Ao lado de atores famosos, presidente e vice-presidente dos EUA pedem que os homens não fiquem parados e "façam parte da solução" deste problema

Joe Biden, Barack Obama, Daniel Craig, Dulé Hill, Steve Carell, Seth Meyers e Benicio Del Toro
Reprodução/YouTube
Joe Biden, Barack Obama, Daniel Craig, Dulé Hill, Steve Carell, Seth Meyers e Benicio Del Toro


O que uniria Barack Obama e Joe Biden, presidente e vice-presidente dos EUA, respectivamente, e os atores Daniel Craig - o atual James Bond -, Benicio Del Toro, Dulé Hill, Seth Meyers e Steve Carell em uma mesma produção? Violência sexual contra as mulheres.

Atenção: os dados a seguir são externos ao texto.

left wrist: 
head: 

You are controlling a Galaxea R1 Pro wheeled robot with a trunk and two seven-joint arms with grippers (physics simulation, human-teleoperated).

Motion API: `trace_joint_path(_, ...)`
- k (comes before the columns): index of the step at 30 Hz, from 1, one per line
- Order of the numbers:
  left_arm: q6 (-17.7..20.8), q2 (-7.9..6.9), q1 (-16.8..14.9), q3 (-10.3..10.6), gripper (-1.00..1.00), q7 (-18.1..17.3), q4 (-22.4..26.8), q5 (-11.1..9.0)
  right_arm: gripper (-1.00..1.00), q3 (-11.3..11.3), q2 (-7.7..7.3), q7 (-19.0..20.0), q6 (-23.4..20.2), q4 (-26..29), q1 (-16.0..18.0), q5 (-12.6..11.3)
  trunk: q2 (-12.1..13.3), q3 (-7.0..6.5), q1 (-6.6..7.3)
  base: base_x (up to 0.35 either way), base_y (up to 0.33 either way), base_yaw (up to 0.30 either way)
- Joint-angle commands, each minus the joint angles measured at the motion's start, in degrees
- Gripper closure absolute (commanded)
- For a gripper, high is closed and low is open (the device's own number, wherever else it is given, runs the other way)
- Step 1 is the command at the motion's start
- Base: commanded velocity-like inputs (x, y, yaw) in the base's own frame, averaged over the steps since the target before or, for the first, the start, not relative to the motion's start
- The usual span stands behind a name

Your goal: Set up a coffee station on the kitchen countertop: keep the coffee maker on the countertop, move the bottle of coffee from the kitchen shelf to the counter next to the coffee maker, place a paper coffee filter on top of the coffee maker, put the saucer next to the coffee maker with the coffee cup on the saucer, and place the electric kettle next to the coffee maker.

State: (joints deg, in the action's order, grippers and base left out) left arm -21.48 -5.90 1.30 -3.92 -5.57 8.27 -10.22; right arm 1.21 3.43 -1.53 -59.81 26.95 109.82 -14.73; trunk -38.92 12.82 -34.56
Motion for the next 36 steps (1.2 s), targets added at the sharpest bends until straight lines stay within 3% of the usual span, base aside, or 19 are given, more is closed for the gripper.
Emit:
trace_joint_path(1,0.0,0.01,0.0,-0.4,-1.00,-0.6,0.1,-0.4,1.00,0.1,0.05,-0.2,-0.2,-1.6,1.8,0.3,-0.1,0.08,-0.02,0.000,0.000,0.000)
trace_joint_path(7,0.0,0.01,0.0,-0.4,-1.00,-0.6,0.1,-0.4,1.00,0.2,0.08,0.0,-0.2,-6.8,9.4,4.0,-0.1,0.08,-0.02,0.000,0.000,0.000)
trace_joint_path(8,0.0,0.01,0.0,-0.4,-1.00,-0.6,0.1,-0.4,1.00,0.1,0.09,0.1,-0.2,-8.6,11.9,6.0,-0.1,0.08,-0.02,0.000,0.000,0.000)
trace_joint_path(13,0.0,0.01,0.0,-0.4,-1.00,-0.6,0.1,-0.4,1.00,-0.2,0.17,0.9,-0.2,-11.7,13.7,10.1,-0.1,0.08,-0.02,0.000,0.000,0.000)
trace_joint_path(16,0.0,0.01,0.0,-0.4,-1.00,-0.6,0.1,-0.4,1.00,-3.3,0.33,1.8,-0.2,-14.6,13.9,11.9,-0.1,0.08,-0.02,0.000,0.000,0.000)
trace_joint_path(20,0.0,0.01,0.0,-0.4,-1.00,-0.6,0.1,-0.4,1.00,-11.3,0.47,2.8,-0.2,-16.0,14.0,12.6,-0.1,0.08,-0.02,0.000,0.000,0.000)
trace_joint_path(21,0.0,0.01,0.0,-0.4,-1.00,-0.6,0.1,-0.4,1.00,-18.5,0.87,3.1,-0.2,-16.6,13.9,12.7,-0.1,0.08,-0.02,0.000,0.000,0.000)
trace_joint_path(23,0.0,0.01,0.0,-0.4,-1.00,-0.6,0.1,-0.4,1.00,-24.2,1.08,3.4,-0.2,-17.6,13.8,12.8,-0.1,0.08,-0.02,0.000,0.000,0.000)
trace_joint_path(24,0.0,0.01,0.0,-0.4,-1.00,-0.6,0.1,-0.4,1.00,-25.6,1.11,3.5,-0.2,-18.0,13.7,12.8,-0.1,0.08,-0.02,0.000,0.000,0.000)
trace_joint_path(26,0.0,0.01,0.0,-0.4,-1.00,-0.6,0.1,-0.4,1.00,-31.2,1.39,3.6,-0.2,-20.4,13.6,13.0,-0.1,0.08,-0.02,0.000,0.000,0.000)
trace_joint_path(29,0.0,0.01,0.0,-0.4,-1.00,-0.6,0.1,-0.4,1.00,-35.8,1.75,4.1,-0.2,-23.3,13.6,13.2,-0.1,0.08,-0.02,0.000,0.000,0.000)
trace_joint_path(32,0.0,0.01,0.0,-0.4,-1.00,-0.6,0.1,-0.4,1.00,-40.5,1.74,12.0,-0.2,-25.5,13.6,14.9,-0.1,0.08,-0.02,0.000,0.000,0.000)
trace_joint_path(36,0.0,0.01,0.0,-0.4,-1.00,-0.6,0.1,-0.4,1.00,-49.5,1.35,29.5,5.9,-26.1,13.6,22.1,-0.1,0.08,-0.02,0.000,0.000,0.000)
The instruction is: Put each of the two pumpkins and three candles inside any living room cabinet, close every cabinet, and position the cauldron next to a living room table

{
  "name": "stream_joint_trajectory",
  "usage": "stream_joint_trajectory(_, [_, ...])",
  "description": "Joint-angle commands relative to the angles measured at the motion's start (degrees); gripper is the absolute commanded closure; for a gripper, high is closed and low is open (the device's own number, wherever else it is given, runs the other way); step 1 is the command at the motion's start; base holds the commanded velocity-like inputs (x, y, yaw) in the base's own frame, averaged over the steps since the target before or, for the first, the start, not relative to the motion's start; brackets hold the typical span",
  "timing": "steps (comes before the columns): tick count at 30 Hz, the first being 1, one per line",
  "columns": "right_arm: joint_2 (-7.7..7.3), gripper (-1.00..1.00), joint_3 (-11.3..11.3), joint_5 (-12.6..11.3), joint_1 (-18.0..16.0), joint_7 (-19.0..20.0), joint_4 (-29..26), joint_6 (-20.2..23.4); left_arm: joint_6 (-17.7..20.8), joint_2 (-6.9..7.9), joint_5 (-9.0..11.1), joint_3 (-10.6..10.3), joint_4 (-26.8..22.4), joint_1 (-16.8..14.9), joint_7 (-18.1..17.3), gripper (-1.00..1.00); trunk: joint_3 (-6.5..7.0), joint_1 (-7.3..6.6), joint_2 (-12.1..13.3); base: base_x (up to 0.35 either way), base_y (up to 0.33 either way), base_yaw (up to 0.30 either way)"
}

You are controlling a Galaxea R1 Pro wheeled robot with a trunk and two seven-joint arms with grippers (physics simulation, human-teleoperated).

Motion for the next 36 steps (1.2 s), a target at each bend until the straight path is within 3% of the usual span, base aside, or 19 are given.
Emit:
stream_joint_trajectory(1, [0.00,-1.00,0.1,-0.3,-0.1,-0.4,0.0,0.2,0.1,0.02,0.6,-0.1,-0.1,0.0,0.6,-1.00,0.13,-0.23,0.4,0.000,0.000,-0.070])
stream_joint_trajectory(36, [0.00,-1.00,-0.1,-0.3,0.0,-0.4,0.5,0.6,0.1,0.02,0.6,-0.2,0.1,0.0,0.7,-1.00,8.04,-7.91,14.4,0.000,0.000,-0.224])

Os sete aparecem no vídeo (clique para assistir) da campanha " 1 is 2 Many ", que pode ser entendido como "um caso de violência sexual já é muito", divulgado na última terça-feira pelo perfil da Casa Branca no YouTube.

Obama, Biden, Craig e os outros pedem que os homens façam parte da solução deste problema nos EUA - embora a mensagem seja válida para todos os países -, denunciando casos e ajudando as vítimas, não as culpando, como 26% dos brasileiro entrevistados fizeram em uma recente pesquisa do Ipea (Instituto de Pesquisas Econômicas Aplicadas). Leia abaixo a transcrição do diálogo:

"Nós temos um grande problema e precisamos da sua ajuda. Está acontecendo em campus universitários, em bares, em festas e até em colégios. Está acontecendo com nossas irmãs, nossas filhas, nossas esposas, nossas amigas. Se chama violência sexual, e isso precisa parar. Nós temos que parar com isso, então escute. Se ela não consentir ou não puder consentir, é estupro, é violência, é crime, é errado. Se eu visse isso acontecendo, fui ensinado a fazer algo a respeito. Se eu visse isso acontecendo, eu denunciaria. Se eu visse isso acontecendo, eu nunca culparia a mulher. Eu a ajudaria. Porque eu não quero ser parte do problema. Eu quero ser parte da solução. Precisamos que todos vocês façam parte da solução. Isto é sobre respeito, sobre responsabilidade. Cabe a todos nós acabar com a violência sexual. E isso começa com você. Porque um [caso] é muito."